Soldier Side
by Poetor
Summary: Hawkeye lets his thoughts wander in the early-morning calm. Oneshot songfic.


**Soldier Side**** - a MASH ****songfic**

**Hawkeye lets his thoughts wander in the early-morning calm.**

**Disclaimer: I do not own a) this character b) this fictional reality or c) these lyrics.**

**Please Read and Review.**

5:30 a.m. in Korea. The sun begins to rise, a brief, mocking flash of hope in the warzone. Sometimes I just marvel at the irony, the beauty within destruction. I run my hands through my thinning, graying head of hair. It's true what they say, you know. About stress causing gray hair. God knows the stress never stops here. Or does He?

Maybe you're a sinner in your alternate life

Crimson specks settle on my pillow, and I smell that familiar metallic smell. The one substance that smells of life and death simultaneously. Blood … whose? Maybe it's not the blood of one, but many. I can't tell anymore. It's funny, isn't it? We spend all our lives differentiating, trying to be individuals, unique. But we're all the same underneath, aren't we? When it comes down to it, each man is a collection of parts, a paradox, an ordinary miracle.

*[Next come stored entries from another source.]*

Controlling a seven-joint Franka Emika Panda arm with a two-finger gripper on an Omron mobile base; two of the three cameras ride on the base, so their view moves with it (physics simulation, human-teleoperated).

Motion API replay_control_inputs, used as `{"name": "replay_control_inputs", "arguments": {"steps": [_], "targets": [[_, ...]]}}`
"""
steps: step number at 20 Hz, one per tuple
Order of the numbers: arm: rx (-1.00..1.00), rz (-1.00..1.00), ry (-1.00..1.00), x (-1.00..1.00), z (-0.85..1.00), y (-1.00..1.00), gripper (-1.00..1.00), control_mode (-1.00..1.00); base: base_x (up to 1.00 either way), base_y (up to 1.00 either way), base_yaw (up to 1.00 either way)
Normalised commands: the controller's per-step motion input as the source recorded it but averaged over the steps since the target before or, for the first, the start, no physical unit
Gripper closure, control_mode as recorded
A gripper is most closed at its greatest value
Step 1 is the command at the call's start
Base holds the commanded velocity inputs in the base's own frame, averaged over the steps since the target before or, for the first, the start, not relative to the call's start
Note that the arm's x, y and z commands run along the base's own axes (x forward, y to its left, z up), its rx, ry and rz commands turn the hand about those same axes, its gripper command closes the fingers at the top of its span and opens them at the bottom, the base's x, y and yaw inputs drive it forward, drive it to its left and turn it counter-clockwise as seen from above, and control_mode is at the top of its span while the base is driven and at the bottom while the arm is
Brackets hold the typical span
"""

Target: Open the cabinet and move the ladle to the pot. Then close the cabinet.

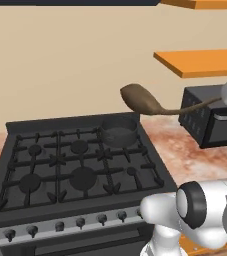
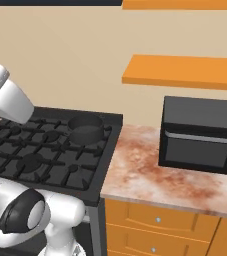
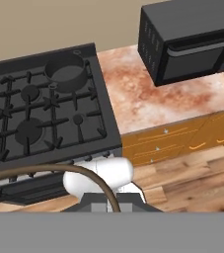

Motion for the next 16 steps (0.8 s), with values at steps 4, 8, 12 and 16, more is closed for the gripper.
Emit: {"name": "replay_control_inputs", "arguments": {"steps": [4,8,12,16], "targets": [[0.0,0.0,0.0,0.0,0.0,0.0,1.0,1.0,1.0,0.19,0.04],[0.0,0.0,0.0,0.0,0.0,0.0,1.0,1.0,1.0,0.37,0.02],[0.06,0.0,0.11,0.75,-0.3,0.25,1.0,-1.0,0.25,0.1,0.0],[0.02,0.0,0.03,0.97,-0.74,0.44,1.0,-1.0,0.0,0.0,0.0]]}}
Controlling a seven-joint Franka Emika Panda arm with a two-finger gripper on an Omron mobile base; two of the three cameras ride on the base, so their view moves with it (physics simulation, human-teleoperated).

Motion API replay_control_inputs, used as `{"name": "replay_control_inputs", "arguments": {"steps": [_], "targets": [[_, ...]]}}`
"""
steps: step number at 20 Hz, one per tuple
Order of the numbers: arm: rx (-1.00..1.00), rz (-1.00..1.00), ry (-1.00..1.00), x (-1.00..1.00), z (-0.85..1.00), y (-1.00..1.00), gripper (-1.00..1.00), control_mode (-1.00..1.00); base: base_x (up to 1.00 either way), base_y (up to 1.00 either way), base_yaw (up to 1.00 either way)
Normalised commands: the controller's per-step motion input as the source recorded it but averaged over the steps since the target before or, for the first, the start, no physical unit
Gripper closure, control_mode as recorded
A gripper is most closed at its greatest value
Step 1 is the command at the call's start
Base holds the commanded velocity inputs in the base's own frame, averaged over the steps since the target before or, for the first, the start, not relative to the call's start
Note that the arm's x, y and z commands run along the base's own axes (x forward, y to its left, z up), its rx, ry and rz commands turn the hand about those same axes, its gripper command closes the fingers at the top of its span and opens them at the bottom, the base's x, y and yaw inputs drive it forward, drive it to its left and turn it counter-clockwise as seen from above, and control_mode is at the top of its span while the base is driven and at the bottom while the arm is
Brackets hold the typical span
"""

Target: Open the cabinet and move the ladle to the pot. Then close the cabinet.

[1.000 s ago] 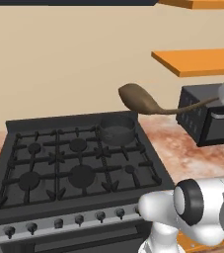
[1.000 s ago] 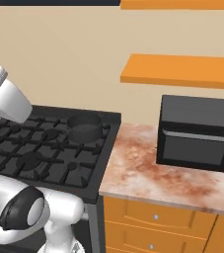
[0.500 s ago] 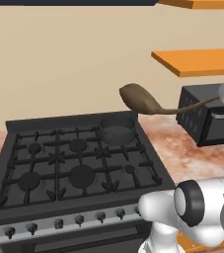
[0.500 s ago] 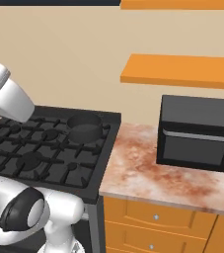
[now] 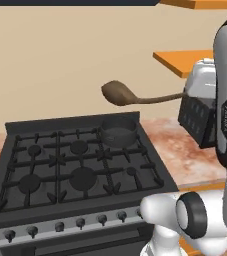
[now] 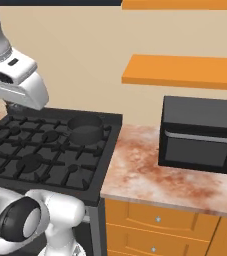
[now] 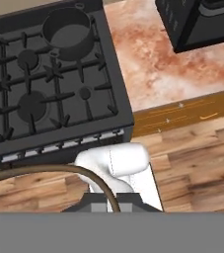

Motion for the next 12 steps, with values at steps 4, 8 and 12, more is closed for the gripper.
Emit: {"name": "replay_control_inputs", "arguments": {"steps": [4,8,12], "targets": [[0.0,-0.12,0.0,0.88,-0.88,0.48,1.0,-1.0,0.0,0.0,0.0],[-0.03,-0.28,0.0,0.83,-0.61,0.05,1.0,-1.0,0.0,0.0,0.0],[-0.07,-0.27,0.0,0.86,-0.09,-0.13,1.0,-1.0,0.0,0.0,0.0]]}}
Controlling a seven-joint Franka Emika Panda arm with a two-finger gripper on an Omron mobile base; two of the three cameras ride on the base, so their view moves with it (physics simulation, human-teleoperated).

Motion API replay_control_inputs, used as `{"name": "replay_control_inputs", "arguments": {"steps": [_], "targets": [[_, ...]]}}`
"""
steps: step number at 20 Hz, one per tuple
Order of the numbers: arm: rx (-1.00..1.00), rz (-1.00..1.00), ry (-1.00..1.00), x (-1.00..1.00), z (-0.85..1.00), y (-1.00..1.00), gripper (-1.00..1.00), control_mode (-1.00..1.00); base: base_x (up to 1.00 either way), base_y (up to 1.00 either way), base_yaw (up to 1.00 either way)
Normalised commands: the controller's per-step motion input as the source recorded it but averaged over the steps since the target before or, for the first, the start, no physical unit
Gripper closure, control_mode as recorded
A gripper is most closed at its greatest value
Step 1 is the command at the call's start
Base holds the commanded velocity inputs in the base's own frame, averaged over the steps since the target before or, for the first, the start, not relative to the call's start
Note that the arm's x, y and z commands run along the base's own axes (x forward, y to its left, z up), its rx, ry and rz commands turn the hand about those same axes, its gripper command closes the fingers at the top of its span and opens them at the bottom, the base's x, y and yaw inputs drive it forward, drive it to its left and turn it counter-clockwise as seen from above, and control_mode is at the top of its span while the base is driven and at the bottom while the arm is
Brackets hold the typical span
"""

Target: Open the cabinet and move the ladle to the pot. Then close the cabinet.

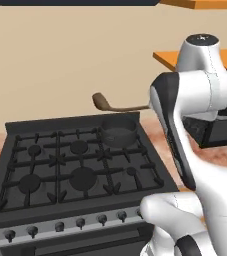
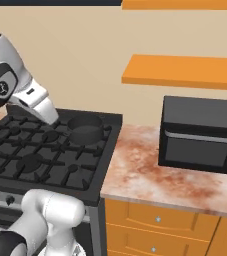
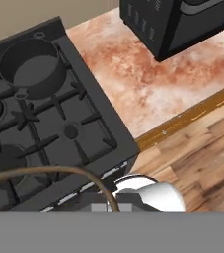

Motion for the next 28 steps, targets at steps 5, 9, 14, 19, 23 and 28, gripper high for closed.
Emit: {"name": "replay_control_inputs", "arguments": {"steps": [5,9,14,19,23,28], "targets": [[-0.13,-0.19,0.14,0.81,0.09,-0.25,1.0,-1.0,0.0,0.0,0.0],[-0.17,-0.11,0.22,0.44,0.1,-0.45,1.0,-1.0,0.0,0.0,0.0],[-0.14,-0.11,0.17,0.36,-0.13,-0.46,1.0,-1.0,0.0,0.0,0.0],[-0.02,-0.12,0.03,0.29,-0.74,-0.2,1.0,-1.0,0.0,0.0,0.0],[0.0,-0.14,0.0,0.39,-0.53,-0.09,1.0,-1.0,0.0,0.0,0.0],[-0.01,-0.15,0.01,0.4,-0.14,-0.15,1.0,-1.0,0.0,0.0,0.0]]}}
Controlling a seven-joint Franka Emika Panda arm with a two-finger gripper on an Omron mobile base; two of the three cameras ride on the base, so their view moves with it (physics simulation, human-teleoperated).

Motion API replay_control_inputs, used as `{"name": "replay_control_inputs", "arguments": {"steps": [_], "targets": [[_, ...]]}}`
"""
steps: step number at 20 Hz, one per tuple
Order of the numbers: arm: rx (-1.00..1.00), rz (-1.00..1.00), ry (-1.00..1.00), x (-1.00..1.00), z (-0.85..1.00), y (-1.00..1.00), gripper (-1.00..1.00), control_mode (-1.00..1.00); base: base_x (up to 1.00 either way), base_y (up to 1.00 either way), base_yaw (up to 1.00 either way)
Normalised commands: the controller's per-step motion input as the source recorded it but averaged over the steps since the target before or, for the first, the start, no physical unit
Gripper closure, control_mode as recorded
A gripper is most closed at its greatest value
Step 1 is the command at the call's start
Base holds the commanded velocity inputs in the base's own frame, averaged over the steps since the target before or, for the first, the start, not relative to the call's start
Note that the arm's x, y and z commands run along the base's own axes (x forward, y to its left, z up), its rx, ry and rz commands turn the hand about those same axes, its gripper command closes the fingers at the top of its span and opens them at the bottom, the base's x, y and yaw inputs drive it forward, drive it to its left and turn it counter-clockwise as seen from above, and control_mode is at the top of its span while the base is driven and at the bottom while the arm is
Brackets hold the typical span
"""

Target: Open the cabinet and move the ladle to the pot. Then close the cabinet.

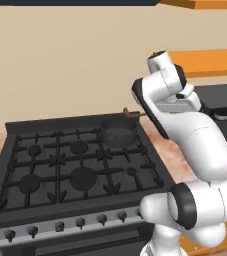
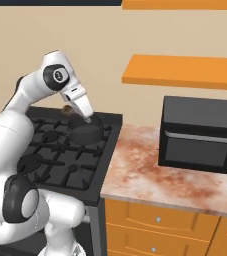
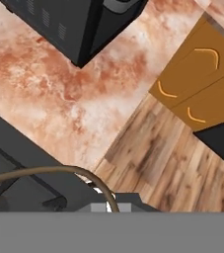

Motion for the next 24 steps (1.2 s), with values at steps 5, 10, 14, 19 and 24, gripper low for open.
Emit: {"name": "replay_control_inputs", "arguments": {"steps": [5,10,14,19,24], "targets": [[-0.06,-0.09,0.05,0.4,-0.15,-0.13,1.0,-1.0,0.0,0.0,0.0],[-0.09,0.0,0.05,0.03,-0.39,0.0,1.0,-1.0,0.0,0.0,0.0],[-0.06,0.0,0.06,0.13,-0.42,0.0,1.0,-1.0,0.0,0.0,0.0],[0.0,0.0,0.05,0.42,-0.16,0.0,1.0,-1.0,0.0,0.0,0.0],[0.0,0.0,0.13,0.64,-0.12,0.0,1.0,-1.0,0.0,0.0,0.0]]}}
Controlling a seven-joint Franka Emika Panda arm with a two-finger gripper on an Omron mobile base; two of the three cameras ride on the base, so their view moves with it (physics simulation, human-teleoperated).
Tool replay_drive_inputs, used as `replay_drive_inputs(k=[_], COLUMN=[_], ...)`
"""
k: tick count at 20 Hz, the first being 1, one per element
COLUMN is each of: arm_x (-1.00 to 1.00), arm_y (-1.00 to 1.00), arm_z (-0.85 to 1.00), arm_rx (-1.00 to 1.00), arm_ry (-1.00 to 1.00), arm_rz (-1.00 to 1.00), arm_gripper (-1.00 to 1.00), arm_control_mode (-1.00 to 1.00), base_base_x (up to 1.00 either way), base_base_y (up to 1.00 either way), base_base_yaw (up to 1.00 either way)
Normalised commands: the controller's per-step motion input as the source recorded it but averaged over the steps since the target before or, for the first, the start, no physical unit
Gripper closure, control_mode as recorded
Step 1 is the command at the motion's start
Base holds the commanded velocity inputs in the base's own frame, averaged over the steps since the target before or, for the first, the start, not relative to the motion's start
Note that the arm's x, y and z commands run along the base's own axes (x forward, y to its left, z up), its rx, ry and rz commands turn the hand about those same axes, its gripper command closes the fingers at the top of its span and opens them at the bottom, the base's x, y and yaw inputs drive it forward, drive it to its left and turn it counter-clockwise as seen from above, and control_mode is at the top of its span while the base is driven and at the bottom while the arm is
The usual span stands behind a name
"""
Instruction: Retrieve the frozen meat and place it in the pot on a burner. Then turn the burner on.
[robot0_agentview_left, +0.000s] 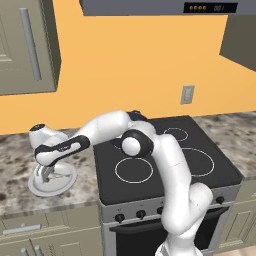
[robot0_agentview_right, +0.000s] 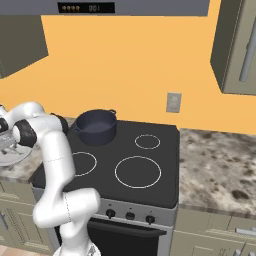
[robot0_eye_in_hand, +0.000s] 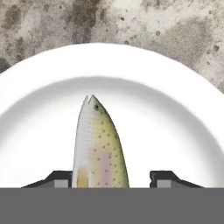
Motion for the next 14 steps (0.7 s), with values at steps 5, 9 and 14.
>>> replay_drive_inputs(k=[5, 9, 14], arm_x=[0.00, 0.00, -0.06], arm_y=[0.00, -0.24, -0.73], arm_z=[0.00, 0.09, 0.33], arm_rx=[0.00, 0.00, 0.00], arm_ry=[-0.02, 0.00, 0.00], arm_rz=[0.00, 0.00, 0.00], arm_gripper=[1.00, 1.00, 1.00], arm_control_mode=[-1.00, -1.00, -1.00], base_base_x=[0.00, 0.00, 0.00], base_base_y=[0.00, 0.00, 0.00], base_base_yaw=[0.00, 0.00, 0.00])
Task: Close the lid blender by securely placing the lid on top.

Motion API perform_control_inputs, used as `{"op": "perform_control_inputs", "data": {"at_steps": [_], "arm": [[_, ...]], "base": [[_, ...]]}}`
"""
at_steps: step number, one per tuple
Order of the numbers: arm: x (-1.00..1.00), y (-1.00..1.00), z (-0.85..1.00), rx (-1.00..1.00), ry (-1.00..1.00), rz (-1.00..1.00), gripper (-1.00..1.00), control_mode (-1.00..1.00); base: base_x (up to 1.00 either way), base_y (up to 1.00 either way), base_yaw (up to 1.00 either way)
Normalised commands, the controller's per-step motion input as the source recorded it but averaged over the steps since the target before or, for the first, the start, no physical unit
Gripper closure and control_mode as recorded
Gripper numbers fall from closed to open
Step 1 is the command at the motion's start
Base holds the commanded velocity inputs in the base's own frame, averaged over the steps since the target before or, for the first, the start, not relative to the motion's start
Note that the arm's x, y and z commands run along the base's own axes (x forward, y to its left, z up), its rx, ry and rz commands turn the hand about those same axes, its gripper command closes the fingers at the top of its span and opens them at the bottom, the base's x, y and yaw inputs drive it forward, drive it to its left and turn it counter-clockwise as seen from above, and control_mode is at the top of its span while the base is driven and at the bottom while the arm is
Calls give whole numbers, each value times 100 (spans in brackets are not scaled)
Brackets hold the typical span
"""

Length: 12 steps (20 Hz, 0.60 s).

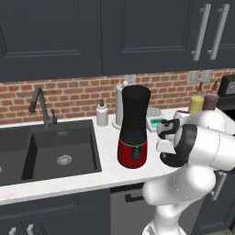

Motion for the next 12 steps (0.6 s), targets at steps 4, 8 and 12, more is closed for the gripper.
{"op": "perform_control_inputs", "data": {"at_steps": [4, 8, 12], "arm": [[0, 0, -32, -2, 2, 0, 100, -100], [0, 0, -9, -1, 6, 0, 100, -100], [0, 0, 9, 0, 0, 0, 100, -100]], "base": [[0, 0, 0], [0, 0, 0], [0, 0, 0]]}}
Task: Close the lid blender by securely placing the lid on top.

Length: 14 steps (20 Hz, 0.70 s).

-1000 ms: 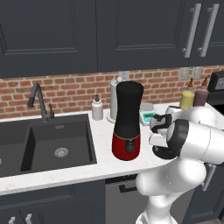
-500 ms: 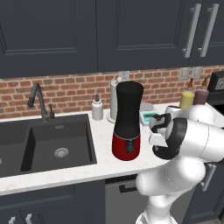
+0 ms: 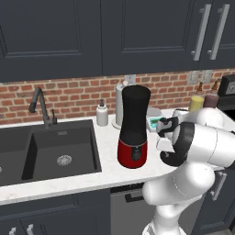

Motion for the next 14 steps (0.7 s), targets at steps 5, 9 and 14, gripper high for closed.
{"op": "perform_control_inputs", "data": {"at_steps": [5, 9, 14], "arm": [[-2, 0, 42, 0, -8, 0, 100, -100], [-23, 0, 67, 0, -14, 0, 100, -100], [-49, 0, 86, 0, -11, 0, 100, -100]], "base": [[0, 0, 0], [0, 0, 0], [0, 0, 0]]}}
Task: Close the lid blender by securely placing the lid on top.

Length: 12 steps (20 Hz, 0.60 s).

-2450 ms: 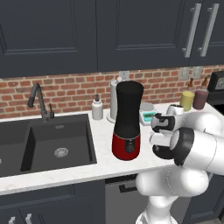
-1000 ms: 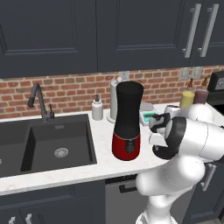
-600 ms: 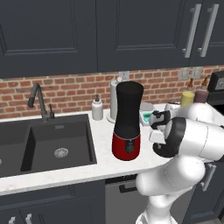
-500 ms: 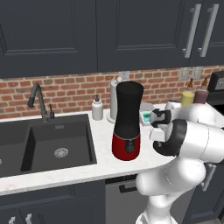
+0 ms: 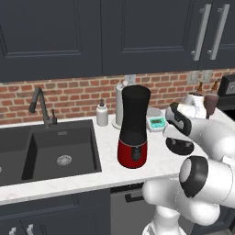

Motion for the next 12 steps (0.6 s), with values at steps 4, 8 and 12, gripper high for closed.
{"op": "perform_control_inputs", "data": {"at_steps": [4, 8, 12], "arm": [[-66, 0, 98, 0, -3, 0, 100, -100], [-62, 8, 100, 0, 0, 0, 100, -100], [-44, 29, 100, 0, 0, 0, 100, -100]], "base": [[0, 0, 0], [0, 0, 0], [0, 0, 0]]}}
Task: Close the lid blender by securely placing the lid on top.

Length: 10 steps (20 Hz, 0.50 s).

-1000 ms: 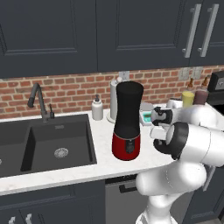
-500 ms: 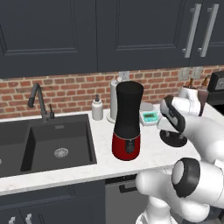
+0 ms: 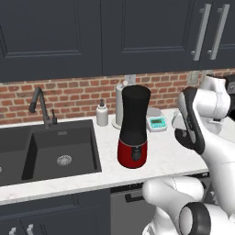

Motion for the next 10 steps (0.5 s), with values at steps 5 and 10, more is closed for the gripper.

Maybe you're a mourner, maybe you deserve to die

I'm quite literally holding their lives in the palms of my hands. The stuff's ingrained in every crevice, every line of flesh I possess. I try to scrub it away, but it's been too long. I hardly know what it's like to bleed for myself anymore. Too much time bleeding for others, I suppose. For men … boys. Boys looking for a little glory, adventure. Of course, they learn all too soon that the term "police action" is a fallacy. I don't see any policemen, do you? Only boys in soldier suits, patrolling, spying, killing, dying … all for the benefit of Uncle Sam.

They were crying when their sons left; God is wearing black

War takes payment in many forms: sons, brothers … fathers. God, I miss my father. The way we'd joke over dinner, letting the food get cold, even after Mom was gone. She'd want us to laugh, he'd say. What I wouldn't give just to hear him call my name. It's all I have to comfort me in this early morning mist. My nickname, Hawkeye. It's from The Last of the Mohicans, my father's favorite book. Of course, it's also the only book he ever read, but that's neither here nor there, is it?

He's gone so far to find no hope, He's never coming back

I close my eyes once more as the camp begins to wake. I hear Radar coming towards me, but he's stopped by my bunkmates. The whispers begin: "_17 hours in surgery_"."_62 patients_". "_Completely exhausted_". Within seconds, I'm left alone in the tent, free to ponder perhaps the heaviest casualty of war: marriage.

They were crying when their sons left; all young men must go

"_Dear John …_" Even when they make it to the hospital and survive the operations, there's never a shortage of emotional pain. "_I love you and miss you so much, and I hope you understand why I have to_ …" To what? To tell you I've cheated on you? I've found someone else to take care of me? I'm through with worrying about you every minute of every day? In the 2 years I've been here, I've heard it all. If I wasn't in this nightmare, I'd be disgusted. The disloyalty, the shame, the cruelty, to abandon someone whilst they're thousands of miles away, fighting to stay alive.Yet I understand. This place changes people. It's foolish to believe you'll leave here the same as before. The war machine leaves indelible marks. They're below the surface, but still very present. Like slow-acting poison, they erode the souls of all infected.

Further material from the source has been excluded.